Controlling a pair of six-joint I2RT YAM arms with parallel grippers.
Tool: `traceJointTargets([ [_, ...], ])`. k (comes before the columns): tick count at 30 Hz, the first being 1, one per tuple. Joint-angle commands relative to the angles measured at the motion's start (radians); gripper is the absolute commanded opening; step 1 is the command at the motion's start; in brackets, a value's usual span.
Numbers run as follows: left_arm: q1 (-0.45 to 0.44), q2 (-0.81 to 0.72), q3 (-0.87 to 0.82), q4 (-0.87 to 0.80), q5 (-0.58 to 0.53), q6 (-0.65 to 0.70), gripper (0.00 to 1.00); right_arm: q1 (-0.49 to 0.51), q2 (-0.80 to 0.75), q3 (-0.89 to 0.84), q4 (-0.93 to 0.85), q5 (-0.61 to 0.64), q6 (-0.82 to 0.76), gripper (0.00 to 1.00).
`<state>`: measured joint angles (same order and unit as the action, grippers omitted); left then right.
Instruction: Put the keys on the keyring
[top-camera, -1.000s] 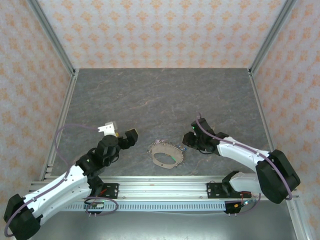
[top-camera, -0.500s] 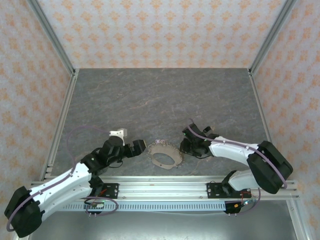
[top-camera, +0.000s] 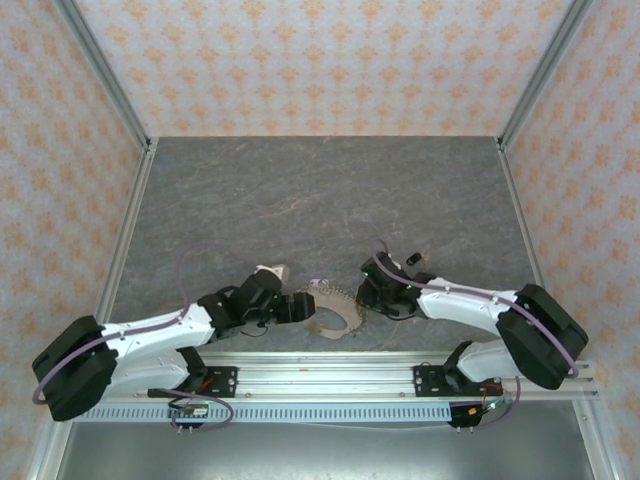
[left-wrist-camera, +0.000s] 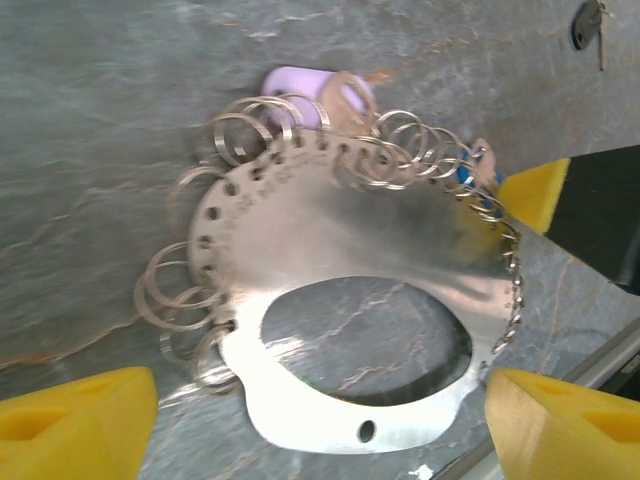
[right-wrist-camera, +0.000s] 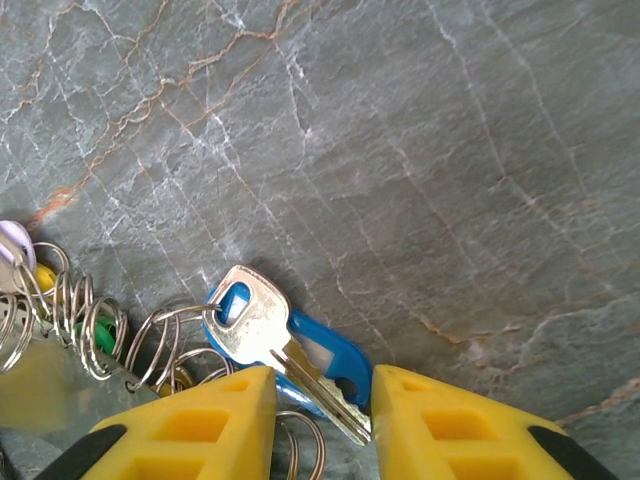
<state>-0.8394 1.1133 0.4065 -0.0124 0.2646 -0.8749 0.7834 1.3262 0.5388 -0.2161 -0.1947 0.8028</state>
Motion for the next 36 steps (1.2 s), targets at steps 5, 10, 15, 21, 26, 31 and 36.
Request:
traceJointTargets([
  [5, -0.018, 0.138, 0.098, 0.051, -0.017, -0.024, 0.78, 0.019, -0.071, -0.045, -0.026, -0.052, 0.018, 0.31],
  [10, -0.018, 0.224, 0.145, 0.051, -0.022, -0.027, 0.71, 0.019, -0.102, -0.053, -0.018, -0.089, 0.001, 0.32],
  [15, -0.019, 0.299, 0.193, 0.056, -0.03, -0.014, 0.7, 0.019, -0.086, -0.056, 0.007, -0.132, -0.006, 0.32],
  [21, -0.018, 0.372, 0.25, 0.025, -0.08, 0.003, 0.7, 0.019, -0.054, -0.054, 0.037, -0.147, -0.007, 0.32],
  [26, -0.009, 0.427, 0.3, 0.006, -0.11, 0.038, 0.71, 0.022, 0.003, -0.045, 0.112, -0.207, 0.034, 0.31],
  [31, 0.02, 0.466, 0.334, 0.037, -0.09, 0.048, 0.71, 0.054, 0.011, -0.028, 0.146, -0.194, 0.056, 0.3],
  [36, 0.052, 0.527, 0.402, 0.04, -0.049, 0.079, 0.7, 0.07, 0.011, -0.025, 0.204, -0.23, 0.07, 0.29],
])
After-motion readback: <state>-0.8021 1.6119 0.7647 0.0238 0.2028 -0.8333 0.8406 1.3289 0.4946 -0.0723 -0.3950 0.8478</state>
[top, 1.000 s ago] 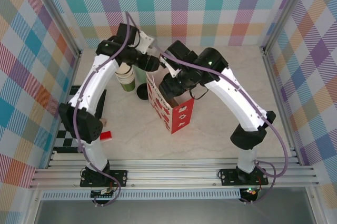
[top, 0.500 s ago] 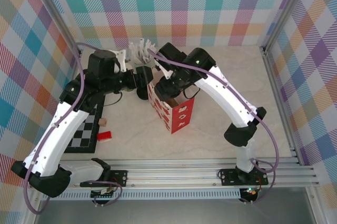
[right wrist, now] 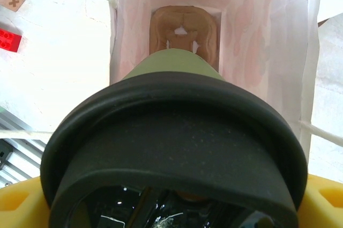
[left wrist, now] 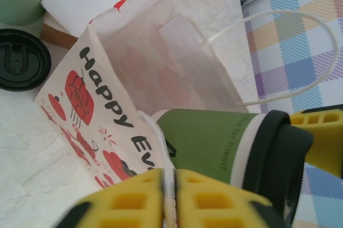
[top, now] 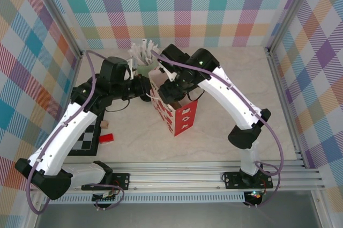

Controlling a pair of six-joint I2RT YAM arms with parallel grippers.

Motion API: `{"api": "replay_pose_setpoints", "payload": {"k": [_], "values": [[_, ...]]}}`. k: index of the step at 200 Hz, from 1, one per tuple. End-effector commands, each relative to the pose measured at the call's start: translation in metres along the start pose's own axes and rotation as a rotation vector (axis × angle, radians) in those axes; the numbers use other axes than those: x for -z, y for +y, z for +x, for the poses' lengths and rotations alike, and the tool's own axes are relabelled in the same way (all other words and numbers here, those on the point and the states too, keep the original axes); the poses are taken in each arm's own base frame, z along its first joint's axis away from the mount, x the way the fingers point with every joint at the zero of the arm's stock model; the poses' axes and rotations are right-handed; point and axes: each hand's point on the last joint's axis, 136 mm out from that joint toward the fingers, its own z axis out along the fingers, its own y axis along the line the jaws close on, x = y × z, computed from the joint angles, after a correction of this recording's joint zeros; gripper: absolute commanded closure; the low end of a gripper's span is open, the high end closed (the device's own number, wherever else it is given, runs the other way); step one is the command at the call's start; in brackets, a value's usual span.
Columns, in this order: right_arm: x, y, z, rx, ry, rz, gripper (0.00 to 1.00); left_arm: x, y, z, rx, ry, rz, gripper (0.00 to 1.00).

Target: Pack the takeout coffee

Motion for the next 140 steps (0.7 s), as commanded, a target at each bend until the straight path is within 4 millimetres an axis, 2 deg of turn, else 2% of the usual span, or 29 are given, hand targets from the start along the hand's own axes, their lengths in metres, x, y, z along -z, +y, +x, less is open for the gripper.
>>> {"api": "replay_pose_setpoints", "payload": {"k": [1, 19, 48, 61, 82, 106, 123, 140], "values": [[-0.006, 0.006, 0.005, -0.049, 0.051, -0.044, 0.49, 0.008, -0.001, 0.004, -0.014, -0.017, 0.024, 0.98], [-0.014, 0.009, 0.008, -0.077, 0.084, -0.050, 0.49, 0.003, -0.006, 0.009, -0.013, 0.010, 0.059, 0.98], [-0.022, -0.010, 0.012, -0.102, 0.103, 0.066, 0.48, 0.005, 0.000, 0.008, -0.025, -0.007, 0.029, 1.00], [-0.023, -0.012, 0.012, -0.110, 0.107, 0.072, 0.48, 0.009, 0.002, 0.008, -0.039, -0.014, 0.017, 1.00], [-0.025, -0.015, 0.012, -0.119, 0.113, 0.063, 0.48, 0.015, 0.012, 0.010, -0.073, -0.013, -0.036, 1.00], [-0.031, -0.008, 0.013, -0.115, 0.129, 0.013, 0.48, 0.017, 0.023, 0.017, -0.096, -0.006, -0.071, 1.00], [-0.037, -0.002, 0.013, -0.122, 0.147, -0.018, 0.49, 0.015, 0.015, 0.021, -0.100, 0.002, -0.011, 1.00], [-0.042, -0.010, 0.015, -0.137, 0.163, 0.029, 0.49, 0.013, 0.008, 0.022, -0.101, 0.015, 0.025, 1.00]]}}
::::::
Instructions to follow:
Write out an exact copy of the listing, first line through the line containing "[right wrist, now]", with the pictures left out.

Completed exercise:
Controlling a pair of six-joint I2RT YAM arms with parallel grippers.
Tool: `traceJointTargets([ [_, ...], ])`. k (comes before the columns): tick count at 30 Hz, the first being 1, one per tuple. Joint-angle commands relative to the angles measured at the motion's start (radians); gripper is the absolute commanded opening; step 1 is the command at the motion's start; in brackets, a value's usual span.
Numbers run as follows: left_arm: q1 (-0.45 to 0.44), q2 (-0.81 to 0.72), q3 (-0.87 to 0.82), q4 (-0.87 to 0.80), q5 (-0.58 to 0.53), q6 (-0.65 to 0.70), gripper (0.00 to 1.00); right_arm: q1 (-0.49 to 0.51), q2 (-0.80 to 0.75), q3 (-0.89 to 0.84), q4 (-0.93 to 0.85), q5 (-0.61 to 0.64), q6 (-0.82 to 0.76), gripper (0.00 to 1.00).
`<state>`: measured joint angles (same order and unit as the action, grippers omitted); left then right.
Instruction: Put the keys on the keyring
[top-camera, -1.000s] 
[top-camera, -0.500s] 
[top-camera, +0.000s] 
[left-wrist-camera, +0.000s] 
[right-wrist-camera, +0.000s] 
<state>-0.8394 1.1133 0.4065 -0.0124 0.2646 -0.8749 0.7834 1.3262 0.5388 -0.2161 -0.1947 0.8028</state>
Motion for the next 36 steps (1.2 s), targets at steps 5, 10, 15, 21, 26, 31 and 36.
Request:
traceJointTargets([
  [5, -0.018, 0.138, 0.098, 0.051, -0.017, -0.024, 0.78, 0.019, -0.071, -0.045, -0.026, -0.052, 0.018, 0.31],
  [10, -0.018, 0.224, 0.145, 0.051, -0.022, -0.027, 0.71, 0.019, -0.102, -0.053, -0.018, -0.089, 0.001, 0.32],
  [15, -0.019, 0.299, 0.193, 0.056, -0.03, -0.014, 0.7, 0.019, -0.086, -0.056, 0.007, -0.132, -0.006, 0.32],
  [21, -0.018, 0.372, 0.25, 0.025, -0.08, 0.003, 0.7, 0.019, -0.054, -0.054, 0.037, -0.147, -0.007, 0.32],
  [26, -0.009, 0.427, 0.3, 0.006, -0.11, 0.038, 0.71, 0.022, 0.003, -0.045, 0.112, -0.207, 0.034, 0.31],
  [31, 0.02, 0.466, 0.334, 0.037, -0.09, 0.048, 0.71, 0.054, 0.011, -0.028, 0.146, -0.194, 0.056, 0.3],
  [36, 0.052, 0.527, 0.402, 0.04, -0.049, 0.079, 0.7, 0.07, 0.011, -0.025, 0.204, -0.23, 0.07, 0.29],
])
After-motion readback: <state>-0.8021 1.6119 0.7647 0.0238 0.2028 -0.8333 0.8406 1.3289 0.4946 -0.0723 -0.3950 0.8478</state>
[top, 1.000 s ago] 
[top, 0.500 s ago] 
[right wrist, now] 

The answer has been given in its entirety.